Imminent bilateral regulation between the UK and Ireland on the issue of cross-border occupational pension scheme membership looks set to rectify a 10 year anomaly that has left thousands of employees un-sure of their pensions rights in the two countries.
The conundrum results from historical agreements between Britain and Ireland when tax conditions were identical in both states and workers could belong to schemes both in Ireland and the UK - a system which has been allowed to continue in the last decade despite the inherent differences in the two economies today.
Now the UK Department of Social Security and its Irish counterparts the Department for Social Community and Family Affairs are working on regulations which will clear up issues of taxation and questions of dual pension legislation such as the UK pensions act, which have been inhibiting clarity in the retirement provision for cross-border workers - a common oc-curence between the frontiers of the Republic and Northern Ireland, and to a lesser extent the UK mainland.
Bill Birmingham head of research at the UK National Association of Pension Funds (NAPF), explains: Technically, all schemes that possessed cross-border membership approval were covered by legislation in the UK, so if for example an employee at a company in County Cork in Ireland was in disagreement with a cross-border pension scheme they belonged to, they could call upon the UK pensions ombudsman to rule on a matter which would normally be the domain of Irish law. "Clearly this posed a hornet's nest of problems. Similarly, such a cross-border scheme would be expected to pay the normal levy to the British authorities in respect to members who are actually from Ireland.

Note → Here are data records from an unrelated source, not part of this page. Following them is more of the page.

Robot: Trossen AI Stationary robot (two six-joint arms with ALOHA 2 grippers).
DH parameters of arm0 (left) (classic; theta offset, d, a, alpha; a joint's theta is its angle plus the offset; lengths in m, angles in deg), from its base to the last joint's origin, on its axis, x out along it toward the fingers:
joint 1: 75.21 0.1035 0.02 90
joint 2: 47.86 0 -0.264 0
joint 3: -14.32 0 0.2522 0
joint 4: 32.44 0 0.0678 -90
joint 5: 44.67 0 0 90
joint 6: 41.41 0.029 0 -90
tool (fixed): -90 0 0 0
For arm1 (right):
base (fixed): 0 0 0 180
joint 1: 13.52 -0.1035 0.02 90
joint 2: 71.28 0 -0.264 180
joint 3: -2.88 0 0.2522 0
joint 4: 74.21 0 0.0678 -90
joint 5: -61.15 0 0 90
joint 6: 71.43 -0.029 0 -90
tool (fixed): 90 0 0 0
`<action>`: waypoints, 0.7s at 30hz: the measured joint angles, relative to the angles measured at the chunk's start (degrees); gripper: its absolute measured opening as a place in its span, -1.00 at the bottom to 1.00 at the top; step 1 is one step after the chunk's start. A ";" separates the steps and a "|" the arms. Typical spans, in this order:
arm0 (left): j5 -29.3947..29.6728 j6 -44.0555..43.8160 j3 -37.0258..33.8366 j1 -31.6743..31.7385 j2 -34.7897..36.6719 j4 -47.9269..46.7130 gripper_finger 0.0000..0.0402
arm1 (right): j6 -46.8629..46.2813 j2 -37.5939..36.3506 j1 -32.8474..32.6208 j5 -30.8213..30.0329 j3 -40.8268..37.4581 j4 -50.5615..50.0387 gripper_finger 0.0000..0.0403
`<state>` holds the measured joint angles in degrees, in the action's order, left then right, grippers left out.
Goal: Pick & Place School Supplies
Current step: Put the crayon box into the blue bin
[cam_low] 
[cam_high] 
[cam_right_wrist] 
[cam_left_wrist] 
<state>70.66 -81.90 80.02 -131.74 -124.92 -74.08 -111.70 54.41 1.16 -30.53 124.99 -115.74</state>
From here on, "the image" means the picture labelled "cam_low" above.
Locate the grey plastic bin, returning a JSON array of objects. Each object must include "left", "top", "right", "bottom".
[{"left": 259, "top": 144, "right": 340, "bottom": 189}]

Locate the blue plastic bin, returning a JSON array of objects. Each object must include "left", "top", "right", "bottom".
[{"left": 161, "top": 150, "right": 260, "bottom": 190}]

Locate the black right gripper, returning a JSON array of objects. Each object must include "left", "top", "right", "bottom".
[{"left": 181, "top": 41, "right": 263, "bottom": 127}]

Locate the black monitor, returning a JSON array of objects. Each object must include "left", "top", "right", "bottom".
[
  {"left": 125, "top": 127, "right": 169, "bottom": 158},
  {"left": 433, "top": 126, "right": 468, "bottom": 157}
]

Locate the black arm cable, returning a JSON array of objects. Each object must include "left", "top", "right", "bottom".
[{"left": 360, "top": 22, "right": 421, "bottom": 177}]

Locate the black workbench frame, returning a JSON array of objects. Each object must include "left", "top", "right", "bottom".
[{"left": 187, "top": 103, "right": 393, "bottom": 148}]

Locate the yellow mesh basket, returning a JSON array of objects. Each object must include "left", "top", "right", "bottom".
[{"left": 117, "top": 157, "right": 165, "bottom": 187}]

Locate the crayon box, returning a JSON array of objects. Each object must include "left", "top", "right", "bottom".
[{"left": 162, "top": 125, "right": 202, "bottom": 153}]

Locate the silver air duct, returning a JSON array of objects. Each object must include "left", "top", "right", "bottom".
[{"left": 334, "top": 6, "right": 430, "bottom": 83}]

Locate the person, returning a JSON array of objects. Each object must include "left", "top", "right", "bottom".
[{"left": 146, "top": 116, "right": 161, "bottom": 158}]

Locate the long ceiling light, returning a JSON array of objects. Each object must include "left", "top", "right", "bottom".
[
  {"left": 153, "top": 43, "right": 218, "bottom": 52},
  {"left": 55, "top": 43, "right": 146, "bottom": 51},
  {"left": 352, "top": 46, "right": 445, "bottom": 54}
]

"Unfortunately, when the pensions act was drawn up, I don't think many people at the DSS were aware of the existence of such schemes and no provisional exclusion of Irish members was made from legislation - and significantly many employees currently find themselves falling between two stools in terms of which country's laws their pensions are judged by." Des Crowther, director of the Irish Association of Pension Funds, adds: "The legislation is going to be passed in late spring and is certainly long overdue, because people in this sort of scheme have been at sixes and sevens for years now." Hugh Wheelan"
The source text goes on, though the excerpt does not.